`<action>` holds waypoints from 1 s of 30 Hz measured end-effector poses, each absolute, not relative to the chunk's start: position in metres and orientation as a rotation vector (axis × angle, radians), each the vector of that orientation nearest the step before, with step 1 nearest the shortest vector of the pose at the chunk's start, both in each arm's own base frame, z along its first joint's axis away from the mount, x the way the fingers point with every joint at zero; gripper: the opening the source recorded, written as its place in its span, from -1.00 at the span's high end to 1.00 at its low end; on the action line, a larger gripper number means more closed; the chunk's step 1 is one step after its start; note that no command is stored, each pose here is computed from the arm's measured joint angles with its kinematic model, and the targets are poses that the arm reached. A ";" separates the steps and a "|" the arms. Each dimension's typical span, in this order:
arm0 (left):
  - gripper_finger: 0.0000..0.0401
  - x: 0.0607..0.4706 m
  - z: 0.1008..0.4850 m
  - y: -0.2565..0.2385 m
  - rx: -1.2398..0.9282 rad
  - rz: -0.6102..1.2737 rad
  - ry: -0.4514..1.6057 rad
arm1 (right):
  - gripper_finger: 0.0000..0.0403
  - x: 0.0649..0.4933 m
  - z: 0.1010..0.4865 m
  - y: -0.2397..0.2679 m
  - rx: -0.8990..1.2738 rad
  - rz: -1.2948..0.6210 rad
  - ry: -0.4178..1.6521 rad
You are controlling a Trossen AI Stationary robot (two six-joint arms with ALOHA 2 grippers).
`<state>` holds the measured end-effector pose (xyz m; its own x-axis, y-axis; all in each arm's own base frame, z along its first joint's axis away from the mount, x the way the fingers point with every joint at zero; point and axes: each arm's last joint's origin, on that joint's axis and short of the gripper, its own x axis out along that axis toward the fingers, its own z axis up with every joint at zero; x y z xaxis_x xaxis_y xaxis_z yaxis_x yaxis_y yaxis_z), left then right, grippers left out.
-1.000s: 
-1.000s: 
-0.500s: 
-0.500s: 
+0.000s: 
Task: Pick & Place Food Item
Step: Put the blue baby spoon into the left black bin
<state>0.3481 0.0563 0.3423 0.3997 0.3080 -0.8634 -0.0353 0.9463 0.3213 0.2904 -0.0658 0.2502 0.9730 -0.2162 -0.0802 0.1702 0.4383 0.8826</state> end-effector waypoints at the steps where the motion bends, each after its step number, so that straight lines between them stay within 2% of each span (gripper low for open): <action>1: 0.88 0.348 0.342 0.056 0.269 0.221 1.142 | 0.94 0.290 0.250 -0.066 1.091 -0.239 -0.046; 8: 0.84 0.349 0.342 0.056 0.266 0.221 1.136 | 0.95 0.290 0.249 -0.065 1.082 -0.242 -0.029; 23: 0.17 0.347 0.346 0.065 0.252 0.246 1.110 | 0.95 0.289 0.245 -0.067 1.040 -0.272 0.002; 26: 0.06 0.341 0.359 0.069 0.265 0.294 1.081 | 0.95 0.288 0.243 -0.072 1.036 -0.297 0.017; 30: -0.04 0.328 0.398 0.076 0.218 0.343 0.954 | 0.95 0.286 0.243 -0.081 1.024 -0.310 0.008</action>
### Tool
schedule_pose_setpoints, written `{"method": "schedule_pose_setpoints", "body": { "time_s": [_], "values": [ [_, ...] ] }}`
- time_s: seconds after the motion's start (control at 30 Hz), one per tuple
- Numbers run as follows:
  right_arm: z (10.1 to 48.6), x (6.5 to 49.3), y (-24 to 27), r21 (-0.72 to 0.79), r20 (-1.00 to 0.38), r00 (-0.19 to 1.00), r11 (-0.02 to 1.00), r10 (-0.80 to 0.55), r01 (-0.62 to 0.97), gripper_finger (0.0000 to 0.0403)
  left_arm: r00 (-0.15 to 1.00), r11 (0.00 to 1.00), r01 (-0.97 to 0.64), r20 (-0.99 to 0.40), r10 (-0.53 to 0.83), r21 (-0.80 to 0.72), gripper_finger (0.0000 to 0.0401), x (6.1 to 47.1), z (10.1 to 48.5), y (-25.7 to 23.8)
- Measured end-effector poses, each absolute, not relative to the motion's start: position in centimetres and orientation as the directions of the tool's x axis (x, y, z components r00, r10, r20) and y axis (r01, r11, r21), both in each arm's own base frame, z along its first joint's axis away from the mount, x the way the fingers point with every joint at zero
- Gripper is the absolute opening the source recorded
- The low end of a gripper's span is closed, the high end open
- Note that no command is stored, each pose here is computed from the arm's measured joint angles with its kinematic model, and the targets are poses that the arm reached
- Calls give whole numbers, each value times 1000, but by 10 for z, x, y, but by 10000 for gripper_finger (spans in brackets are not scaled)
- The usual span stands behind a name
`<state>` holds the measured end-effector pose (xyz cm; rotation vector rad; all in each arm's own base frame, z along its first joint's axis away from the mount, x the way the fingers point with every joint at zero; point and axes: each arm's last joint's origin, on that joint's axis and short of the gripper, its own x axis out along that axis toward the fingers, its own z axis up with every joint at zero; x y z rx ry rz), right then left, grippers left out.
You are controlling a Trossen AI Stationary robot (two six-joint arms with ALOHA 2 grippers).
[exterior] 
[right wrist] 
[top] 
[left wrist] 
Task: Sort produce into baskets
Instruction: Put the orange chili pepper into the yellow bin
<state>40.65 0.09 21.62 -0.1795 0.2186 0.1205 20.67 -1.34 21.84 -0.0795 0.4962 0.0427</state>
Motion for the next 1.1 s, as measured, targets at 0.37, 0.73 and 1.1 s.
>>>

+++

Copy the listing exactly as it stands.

`<action>` holds waypoints from 1 s of 30 Hz measured end-effector poses, each absolute, not relative to the chunk's start: position in metres and orientation as a rotation vector (axis × angle, radians), each the vector of that orientation nearest the step before, with step 1 nearest the shortest vector of the pose at the chunk's start, both in each arm's own base frame, z along its first joint's axis away from the mount, x the way the fingers point with every joint at zero; gripper: the opening the source recorded, written as its place in its span, from -1.00 at the span's high end to 1.00 at its low end; on the action line, a larger gripper number means more closed; the chunk's step 1 is one step after its start; note that no command is stored, each pose here is computed from the arm's measured joint angles with its kinematic model, and the targets are poses that the arm reached. A ";" separates the steps and a "|" the arms. Each dimension's typical span, in this order:
arm0 (left):
  - gripper_finger: 0.0000..0.0401
  - x: 0.0607..0.4706 m
  - z: 0.1008..0.4850 m
  - y: -0.2565..0.2385 m
  - rx: -1.2398..0.9282 rad
  - rz: -0.6102..1.2737 rad
  - ry: -0.4514..1.6057 rad
arm1 (right):
  - gripper_finger: 0.0000..0.0403
  - x: 0.0649..0.4933 m
  - z: 0.1010..0.4865 m
  - y: -0.2397..0.2679 m
  - rx: -0.8990..1.2738 rad
  - rz: -1.2948..0.6210 rad
  - ry: -0.4178..1.6521 rad
You are controlling a Trossen AI Stationary robot (two six-joint arms with ALOHA 2 grippers).
`<state>` holds the measured end-effector pose (xyz m; its own x-axis, y-axis; all in each arm's own base frame, z along its first joint's axis away from the mount, x the way the fingers point with every joint at zero; point and axes: each arm's last joint's origin, on that joint's axis and short of the gripper, its own x axis out along that axis toward the fingers, its own z axis up with every joint at zero; x y z xaxis_x xaxis_y xaxis_z yaxis_x yaxis_y yaxis_z), left then right, grippers left out.
-1.000s: 
-1.000s: 
-0.500s: 
-0.500s: 
+0.000s: 
Task: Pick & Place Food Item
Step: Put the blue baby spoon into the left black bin
<state>0.3481 0.0563 0.3423 0.3997 0.3080 -0.8634 -0.0353 0.9463 0.3213 0.2904 -0.0658 0.2502 0.9730 -0.2162 -0.0802 0.1702 0.4383 0.8826</state> end-effector waypoints at the steps where the motion bends, each after its step number, so that straight lines between them stay within 2% of each span (gripper low for open): <action>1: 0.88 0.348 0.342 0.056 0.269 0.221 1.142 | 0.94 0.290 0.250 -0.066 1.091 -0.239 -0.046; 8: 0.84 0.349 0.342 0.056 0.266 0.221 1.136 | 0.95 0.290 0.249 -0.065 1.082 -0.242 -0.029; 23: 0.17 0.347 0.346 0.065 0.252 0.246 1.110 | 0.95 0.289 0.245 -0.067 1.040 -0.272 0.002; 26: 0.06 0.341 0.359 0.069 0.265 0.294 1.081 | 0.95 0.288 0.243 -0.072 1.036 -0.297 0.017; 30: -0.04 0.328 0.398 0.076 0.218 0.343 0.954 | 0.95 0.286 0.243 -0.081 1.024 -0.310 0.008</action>
### Tool
schedule_pose_setpoints, written `{"method": "schedule_pose_setpoints", "body": { "time_s": [_], "values": [ [_, ...] ] }}`
- time_s: seconds after the motion's start (control at 30 Hz), one per tuple
- Numbers run as follows:
  right_arm: z (10.1 to 48.6), x (6.5 to 49.3), y (-24 to 27), r21 (-0.72 to 0.79), r20 (-1.00 to 0.38), r00 (-0.19 to 1.00), r11 (-0.02 to 1.00), r10 (-0.80 to 0.55), r01 (-0.62 to 0.97), gripper_finger (0.0000 to 0.0403)
  left_arm: r00 (-0.15 to 1.00), r11 (0.00 to 1.00), r01 (-0.97 to 0.64), r20 (-0.99 to 0.40), r10 (-0.53 to 0.83), r21 (-0.80 to 0.72), gripper_finger (0.0000 to 0.0401), x (6.1 to 47.1), z (10.1 to 48.5), y (-25.7 to 23.8)
- Measured end-effector poses, each absolute, not relative to the motion's start: position in centimetres and orientation as the directions of the tool's x axis (x, y, z components r00, r10, r20) and y axis (r01, r11, r21), both in each arm's own base frame, z along its first joint's axis away from the mount, x the way the fingers point with every joint at zero
- Gripper is the absolute opening the source recorded
- The low end of a gripper's span is closed, the high end open
- Note that no command is stored, each pose here is computed from the arm's measured joint angles with its kinematic model, and the targets are poses that the arm reached
- Calls give whole numbers, each value times 1000, but by 10 for z, x, y, but by 10000 for gripper_finger (spans in brackets are not scaled)
- The usual span stands behind a name
`<state>` holds the measured end-effector pose (xyz cm; rotation vector rad; all in each arm's own base frame, z along its first joint's axis away from the mount, x the way the fingers point with every joint at zero; point and axes: each arm's last joint's origin, on that joint's axis and short of the gripper, its own x axis out along that axis toward the fingers, its own z axis up with every joint at zero; x y z rx ry rz), right then left, grippers left out.
You are controlling a Trossen AI Stationary robot (two six-joint arms with ALOHA 2 grippers).
[exterior] 
[right wrist] 
[top] 
[left wrist] 
Task: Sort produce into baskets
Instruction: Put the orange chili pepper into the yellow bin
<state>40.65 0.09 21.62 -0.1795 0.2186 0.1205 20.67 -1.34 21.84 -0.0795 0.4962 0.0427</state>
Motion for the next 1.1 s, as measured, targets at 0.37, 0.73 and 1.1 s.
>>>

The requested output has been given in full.